The winners of the various PCB awards and prizes were as follows: the Pacific Coast Branch Book Award went to Julia L. Mickenberg for Learning from the Left: Children’s Literature, the Cold War, and Radical Politics in the United States (Oxford Univ. Press); the Norris and Carol Hundley Award to Steve Estes for I Am a Man: Race, Manhood, and the Civil Rights Movement (Univ. of North Carolina Press); and the W. Turrentine Jackson (Dissertation) Award to Rachel St. John, Stanford University, for “Line in the Sand: The Desert Border Between the United States and Mexico, 1948-1934. The Louis Knott Koontz Memorial Award for the best article published the previous year in the Pacific Historical Review was awarded to Dara Orenstein (Yale Univ.), for “Void for Vagueness: Mexicans and the Collapse of Miscegnation Law in California”; and the W. Turrentine Jackson Prize, for the best article by a graduate student published in the Pacific Historical Review went to Gretchen Heefner, Yale University, for “‘A Symbol of the New Frontier’: Hawaiian Statehood, Anti-Colonialism, and Winning the Cold War.” All Pacific Coast Branch prizes carry with them a cash stipend of $750 and a framed certificate for the recipient.
The president-elect of the PCB for 2008 is David Wrobel (Univ. of Nevada at Las Vegas). Newly elected members of the PCB Council are Samuel Truett (Univ. of New Mexico), Colleen O’Neill (Utah State Univ.), and Beshara Doumani (Univ. of California at Berkeley) while Cheryl Koos (California State Univ. at Los Angeles), Erika Bsumek (Univ. of Texas at Austin), and Jared Orsi (Colorado State Univ.), were elected to be on the Nominating Committee. The PCB is grateful to candidates who, although unsuccessful in the balloting, graciously consented to stand for office. These included Terrence M. Cole (Univ. of Alaska at Fairbanks), Elizabeth Dennison (Univ. of Alaska at Anchorage), David Anthony III (Univ. of California at Santa Cruz), Roxanne Easley (Central Washington Univ.), Mary Ann Villarreal (Univ. of Utah), and Matthew C. Whitaker (Arizona State Univ.).

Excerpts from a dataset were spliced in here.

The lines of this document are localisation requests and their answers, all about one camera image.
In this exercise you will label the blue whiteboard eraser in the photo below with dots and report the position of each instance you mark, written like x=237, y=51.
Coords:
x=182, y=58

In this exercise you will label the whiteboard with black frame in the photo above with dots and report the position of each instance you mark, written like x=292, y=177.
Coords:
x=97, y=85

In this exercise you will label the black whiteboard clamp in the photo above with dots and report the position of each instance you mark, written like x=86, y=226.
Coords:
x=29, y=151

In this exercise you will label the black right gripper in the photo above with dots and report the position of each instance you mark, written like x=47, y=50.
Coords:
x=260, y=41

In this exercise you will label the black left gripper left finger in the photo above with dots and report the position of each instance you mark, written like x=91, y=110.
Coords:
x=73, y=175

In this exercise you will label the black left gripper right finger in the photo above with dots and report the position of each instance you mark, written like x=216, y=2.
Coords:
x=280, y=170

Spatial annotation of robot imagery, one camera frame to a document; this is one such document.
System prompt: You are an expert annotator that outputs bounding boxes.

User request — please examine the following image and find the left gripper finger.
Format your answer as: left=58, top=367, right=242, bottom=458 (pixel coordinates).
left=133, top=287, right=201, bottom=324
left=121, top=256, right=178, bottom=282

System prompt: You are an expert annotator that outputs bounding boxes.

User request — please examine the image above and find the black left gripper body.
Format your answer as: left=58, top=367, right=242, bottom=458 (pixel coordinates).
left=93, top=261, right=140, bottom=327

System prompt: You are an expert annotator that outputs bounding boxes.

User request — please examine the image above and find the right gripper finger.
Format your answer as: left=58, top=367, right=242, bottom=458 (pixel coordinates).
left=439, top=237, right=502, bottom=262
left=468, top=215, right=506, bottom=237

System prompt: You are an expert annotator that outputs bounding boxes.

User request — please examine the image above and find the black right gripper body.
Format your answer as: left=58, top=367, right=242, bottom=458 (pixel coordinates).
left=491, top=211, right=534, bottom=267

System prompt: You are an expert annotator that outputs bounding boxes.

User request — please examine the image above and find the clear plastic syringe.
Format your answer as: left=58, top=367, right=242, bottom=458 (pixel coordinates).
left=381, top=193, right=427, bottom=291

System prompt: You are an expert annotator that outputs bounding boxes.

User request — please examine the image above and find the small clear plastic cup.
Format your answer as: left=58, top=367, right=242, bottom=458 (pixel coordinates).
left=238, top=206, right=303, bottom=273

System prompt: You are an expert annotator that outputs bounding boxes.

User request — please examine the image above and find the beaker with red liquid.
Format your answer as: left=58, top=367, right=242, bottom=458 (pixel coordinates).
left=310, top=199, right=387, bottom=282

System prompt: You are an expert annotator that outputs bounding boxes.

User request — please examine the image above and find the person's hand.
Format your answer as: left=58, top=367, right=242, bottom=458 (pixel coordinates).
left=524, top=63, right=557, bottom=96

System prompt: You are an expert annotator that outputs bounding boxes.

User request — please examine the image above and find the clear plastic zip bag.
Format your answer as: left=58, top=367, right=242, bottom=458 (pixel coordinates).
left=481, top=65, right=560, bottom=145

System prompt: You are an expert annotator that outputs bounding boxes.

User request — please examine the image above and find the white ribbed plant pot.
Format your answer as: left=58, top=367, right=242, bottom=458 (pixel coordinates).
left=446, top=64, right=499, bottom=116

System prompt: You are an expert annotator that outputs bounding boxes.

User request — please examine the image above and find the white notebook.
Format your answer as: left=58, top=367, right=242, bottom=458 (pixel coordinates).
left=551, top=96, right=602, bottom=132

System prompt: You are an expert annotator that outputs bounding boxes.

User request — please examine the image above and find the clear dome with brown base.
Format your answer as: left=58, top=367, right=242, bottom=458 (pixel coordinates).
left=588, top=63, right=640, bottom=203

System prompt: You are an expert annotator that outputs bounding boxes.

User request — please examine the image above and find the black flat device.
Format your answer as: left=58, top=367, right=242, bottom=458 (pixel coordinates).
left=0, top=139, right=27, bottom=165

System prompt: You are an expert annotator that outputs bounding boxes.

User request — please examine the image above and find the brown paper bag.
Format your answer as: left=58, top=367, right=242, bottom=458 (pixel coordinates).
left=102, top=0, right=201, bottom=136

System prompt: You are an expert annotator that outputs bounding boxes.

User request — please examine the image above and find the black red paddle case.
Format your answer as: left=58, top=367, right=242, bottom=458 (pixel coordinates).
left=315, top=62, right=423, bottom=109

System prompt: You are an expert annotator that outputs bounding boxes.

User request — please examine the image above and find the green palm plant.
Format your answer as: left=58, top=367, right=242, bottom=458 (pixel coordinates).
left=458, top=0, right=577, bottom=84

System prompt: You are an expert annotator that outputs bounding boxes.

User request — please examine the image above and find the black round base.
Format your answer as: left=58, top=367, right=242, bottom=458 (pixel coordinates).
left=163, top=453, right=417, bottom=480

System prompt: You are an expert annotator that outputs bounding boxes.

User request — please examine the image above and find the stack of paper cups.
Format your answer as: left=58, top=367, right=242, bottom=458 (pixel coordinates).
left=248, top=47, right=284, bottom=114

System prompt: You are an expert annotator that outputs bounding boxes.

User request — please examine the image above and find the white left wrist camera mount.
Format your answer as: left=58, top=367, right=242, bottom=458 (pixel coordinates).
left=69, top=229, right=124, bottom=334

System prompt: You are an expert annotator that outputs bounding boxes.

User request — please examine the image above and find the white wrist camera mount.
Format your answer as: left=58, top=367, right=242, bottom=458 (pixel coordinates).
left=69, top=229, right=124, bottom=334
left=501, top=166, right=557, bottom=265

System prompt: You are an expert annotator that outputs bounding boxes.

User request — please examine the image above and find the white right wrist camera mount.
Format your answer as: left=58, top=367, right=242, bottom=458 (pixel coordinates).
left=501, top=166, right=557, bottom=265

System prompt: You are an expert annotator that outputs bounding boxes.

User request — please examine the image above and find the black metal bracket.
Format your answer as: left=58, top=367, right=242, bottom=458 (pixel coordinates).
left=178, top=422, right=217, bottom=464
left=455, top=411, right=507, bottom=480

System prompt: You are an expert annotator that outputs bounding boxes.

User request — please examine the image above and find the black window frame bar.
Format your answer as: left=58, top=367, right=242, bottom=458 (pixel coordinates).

President-elect 2007 Linda B. Hall, University of New Mexico, announced her committee appointments: Elizabeth Jameson (Univ. of Calgary), to the Jackson (Dissertation) Prize Committee; John M. Hart (Univ. of Houston), to the Norris Award Committee; Jeremy Mouat (Univ.of Alberta), to the PCB Book Award Committee; and Robin Walz (Univ. of Alaska Southeast) as chair of the Nominations Committee.